Restate all of the data precisely, omitting nothing.
* * * * * * * * *
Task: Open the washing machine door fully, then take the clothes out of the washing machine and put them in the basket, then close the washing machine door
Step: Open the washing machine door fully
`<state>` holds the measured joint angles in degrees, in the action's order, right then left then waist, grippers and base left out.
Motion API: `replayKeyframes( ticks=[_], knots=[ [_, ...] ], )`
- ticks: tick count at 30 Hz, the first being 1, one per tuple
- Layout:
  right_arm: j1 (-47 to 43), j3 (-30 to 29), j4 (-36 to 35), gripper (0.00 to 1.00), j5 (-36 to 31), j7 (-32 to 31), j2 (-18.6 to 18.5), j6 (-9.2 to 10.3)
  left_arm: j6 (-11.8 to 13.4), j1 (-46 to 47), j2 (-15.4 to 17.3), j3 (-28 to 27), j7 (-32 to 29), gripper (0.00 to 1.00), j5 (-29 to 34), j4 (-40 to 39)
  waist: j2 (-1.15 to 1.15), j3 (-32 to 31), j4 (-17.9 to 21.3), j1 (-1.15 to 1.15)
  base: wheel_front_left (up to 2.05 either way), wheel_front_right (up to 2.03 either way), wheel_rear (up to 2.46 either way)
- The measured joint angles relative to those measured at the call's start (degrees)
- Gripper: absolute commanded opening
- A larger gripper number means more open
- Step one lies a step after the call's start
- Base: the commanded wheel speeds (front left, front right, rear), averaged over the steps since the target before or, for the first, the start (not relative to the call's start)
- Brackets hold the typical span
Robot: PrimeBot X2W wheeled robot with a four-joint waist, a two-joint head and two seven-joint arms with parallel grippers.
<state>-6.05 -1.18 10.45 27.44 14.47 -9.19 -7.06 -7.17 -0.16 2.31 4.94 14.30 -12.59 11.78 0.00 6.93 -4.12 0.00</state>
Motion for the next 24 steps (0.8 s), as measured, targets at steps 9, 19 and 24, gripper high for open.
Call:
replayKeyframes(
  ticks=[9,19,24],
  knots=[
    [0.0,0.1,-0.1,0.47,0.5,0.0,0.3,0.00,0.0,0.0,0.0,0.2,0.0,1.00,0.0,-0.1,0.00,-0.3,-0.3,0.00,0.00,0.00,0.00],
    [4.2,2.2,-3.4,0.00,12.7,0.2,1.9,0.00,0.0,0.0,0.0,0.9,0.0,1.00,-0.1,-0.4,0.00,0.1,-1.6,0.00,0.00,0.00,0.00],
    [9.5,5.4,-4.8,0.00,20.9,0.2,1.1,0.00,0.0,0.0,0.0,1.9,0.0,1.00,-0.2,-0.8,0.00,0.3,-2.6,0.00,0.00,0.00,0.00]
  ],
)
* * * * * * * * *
- **Expected answer**:
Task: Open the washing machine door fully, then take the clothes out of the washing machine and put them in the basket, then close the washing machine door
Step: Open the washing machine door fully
`<state>` holds the measured joint angles in degrees, in the action's order, right then left then waist, grippers and base left out.
Motion API: `replayKeyframes( ticks=[_], knots=[ [_, ...] ], )`
- ticks: tick count at 30 Hz, the first being 1, one per tuple
- Layout:
  right_arm: j1 (-47 to 43), j3 (-30 to 29), j4 (-36 to 35), gripper (0.00 to 1.00), j5 (-36 to 31), j7 (-32 to 31), j2 (-18.6 to 18.5), j6 (-9.2 to 10.3)
  left_arm: j6 (-11.8 to 13.4), j1 (-46 to 47), j2 (-15.4 to 17.3), j3 (-28 to 27), j7 (-32 to 29), gripper (0.00 to 1.00), j5 (-29 to 34), j4 (-40 to 39)
  waist: j2 (-1.15 to 1.15), j3 (-32 to 31), j4 (-17.9 to 21.3), j1 (-1.15 to 1.15)
  base: wheel_front_left (up to 2.05 either way), wheel_front_right (up to 2.03 either way), wheel_rear (up to 2.46 either way)
- The measured joint angles relative to those measured at the call's start (degrees)
- Gripper: absolute commanded opening
- A larger gripper number means more open
- Step one lies a step after the call's start
- Base: the commanded wheel speeds (front left, front right, rear), averaged over the steps since the target before or, for the first, the start (not relative to the call's start)
- Brackets hold the typical span
Robot: PrimeBot X2W wheeled robot with a four-joint waist, a two-joint head and two seven-joint arms with parallel grippers.
<state>-6.05 -1.18 10.45 27.44 14.47 -9.19 -7.06 -7.17 -0.16 2.31 4.94 14.30 -12.59 11.78 0.00 6.93 -4.12 0.00</state>
Motion for the next 24 steps (0.8 s), as measured, targets at steps 9, 19 and 24, gripper high for open.
Call:
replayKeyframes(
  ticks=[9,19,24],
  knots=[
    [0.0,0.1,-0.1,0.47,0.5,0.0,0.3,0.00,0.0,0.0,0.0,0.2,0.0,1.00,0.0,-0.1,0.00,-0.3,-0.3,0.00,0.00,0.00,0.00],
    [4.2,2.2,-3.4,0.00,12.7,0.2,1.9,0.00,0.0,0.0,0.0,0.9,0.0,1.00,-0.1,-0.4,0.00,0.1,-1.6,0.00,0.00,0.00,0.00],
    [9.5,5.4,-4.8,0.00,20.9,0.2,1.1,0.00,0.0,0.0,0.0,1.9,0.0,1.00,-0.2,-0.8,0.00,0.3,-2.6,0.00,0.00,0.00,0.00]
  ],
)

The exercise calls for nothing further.